Cybersecurity will also be critical to the safe and successful operation of remote and autonomous vessels. The project is identifying and adapting current best practice from a range of industries for application in the marine environment.
The results of such studies will be used to make recommendations to regulators and classification societies to support the development of standards for remote and unmanned vessel operation.
Such rules are vital to the development of remote and autonomous ships according to the project’s legal strand leader Dr Henrik Ringbom Adjunct Professor at the Åbo Akademi University in Turku/Finland: “For remote and autonomous shipping to become a reality we need efforts at all regulatory levels. The legal challenges of constructing and operating a demonstration vessel at a national level need to be explored, while simultaneously considering appropriate rule changes at the IMO. Legislation can be changed if there is the political will.”
Questions of liability for autonomous ships are subject to national variations, but generally it seems that there is a less urgent need for regulatory change in this field. What also needs to be explored is to what extent other liability rules, such as product liability, would affect traditional rules of maritime liability and insurance. These questions are being studied by researchers at the Faculty of Law at the University of Turku.

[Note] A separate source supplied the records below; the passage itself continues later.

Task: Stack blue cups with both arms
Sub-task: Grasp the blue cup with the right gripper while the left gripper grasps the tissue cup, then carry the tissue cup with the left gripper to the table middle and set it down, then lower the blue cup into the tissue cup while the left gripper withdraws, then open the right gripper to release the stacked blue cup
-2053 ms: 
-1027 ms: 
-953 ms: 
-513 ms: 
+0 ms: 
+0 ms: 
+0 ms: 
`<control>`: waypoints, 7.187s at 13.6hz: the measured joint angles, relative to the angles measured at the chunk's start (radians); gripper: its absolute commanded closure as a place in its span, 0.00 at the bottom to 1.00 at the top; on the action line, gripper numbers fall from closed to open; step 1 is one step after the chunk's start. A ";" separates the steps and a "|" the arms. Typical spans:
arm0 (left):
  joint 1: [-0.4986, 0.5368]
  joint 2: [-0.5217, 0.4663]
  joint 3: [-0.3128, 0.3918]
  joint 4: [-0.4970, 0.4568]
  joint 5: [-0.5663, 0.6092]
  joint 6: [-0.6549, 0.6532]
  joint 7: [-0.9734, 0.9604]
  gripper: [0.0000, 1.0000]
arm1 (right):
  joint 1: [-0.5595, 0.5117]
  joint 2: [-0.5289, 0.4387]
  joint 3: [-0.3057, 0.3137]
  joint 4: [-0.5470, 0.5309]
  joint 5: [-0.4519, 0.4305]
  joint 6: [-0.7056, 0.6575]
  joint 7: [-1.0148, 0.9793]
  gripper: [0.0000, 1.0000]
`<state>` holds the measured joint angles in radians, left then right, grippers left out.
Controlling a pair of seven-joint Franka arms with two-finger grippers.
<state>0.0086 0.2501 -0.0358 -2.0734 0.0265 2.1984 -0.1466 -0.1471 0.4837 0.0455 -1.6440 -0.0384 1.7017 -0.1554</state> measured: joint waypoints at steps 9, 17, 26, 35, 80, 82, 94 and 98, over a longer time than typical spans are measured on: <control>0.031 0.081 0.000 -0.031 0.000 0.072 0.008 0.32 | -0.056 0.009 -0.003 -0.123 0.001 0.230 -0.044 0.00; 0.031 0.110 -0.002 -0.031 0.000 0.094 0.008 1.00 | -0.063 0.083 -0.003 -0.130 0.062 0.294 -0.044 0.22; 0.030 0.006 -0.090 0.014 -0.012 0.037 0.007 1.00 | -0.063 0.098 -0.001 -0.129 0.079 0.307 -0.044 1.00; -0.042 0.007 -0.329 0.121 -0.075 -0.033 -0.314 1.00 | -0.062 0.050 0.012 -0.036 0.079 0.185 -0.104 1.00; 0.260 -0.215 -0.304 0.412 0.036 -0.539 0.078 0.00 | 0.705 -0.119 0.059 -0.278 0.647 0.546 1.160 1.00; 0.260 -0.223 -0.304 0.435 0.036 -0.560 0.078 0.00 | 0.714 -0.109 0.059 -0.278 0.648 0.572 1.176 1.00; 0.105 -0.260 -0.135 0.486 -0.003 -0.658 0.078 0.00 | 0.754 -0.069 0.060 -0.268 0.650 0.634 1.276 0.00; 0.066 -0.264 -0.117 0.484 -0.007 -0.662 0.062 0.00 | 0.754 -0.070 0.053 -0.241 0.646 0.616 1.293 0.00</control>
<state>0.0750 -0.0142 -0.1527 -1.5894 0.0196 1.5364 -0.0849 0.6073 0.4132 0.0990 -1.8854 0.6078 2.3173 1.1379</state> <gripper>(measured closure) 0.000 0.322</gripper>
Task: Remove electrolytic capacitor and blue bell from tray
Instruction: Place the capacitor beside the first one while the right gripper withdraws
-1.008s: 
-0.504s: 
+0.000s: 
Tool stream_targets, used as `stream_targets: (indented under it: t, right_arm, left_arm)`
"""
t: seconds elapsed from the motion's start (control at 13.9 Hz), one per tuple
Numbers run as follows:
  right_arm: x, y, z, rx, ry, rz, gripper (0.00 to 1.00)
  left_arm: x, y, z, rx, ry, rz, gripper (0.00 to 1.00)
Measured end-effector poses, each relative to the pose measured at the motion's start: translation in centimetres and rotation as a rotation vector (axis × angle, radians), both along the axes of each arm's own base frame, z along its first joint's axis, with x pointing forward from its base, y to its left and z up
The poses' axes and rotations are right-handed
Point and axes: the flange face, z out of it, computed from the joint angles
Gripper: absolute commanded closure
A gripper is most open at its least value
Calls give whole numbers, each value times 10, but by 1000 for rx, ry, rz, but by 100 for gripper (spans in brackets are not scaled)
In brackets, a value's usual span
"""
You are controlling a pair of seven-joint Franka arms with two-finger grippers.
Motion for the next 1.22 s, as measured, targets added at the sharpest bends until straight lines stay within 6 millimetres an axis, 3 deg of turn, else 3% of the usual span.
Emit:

The project has been supported by Finnish Funding Agency for Technology and Innovation of Tekes. Rauli Hulkkonen, Tekes, Chief Advisor, said: “This project is a fantastic opportunity to establish the Finnish maritime cluster as the world leader in maritime remote control technology.”
The conference also introduced the project’s first commercial ship operators; ferry operator Finferries, and dry bulk cargo carriers ESL Shipping Oy. Finferries will assist the project by carrying out a series of tests of sensor arrays in a range of operating and climatic conditions. ESL Shipping Ltd will help the project explore the implications of remote and autonomous ships for the short sea cargo sector.
Closing the conference Oskar Levander, VP of Innovation, Rolls-Royce Marine said: “This is happening. It’s not if, it’s when. This work supports the development of remote controlled and autonomous vessels and will enable proof of concept demonstration following the completion of the project. We will see a remote controlled ship in commercial use by the end of the decade.”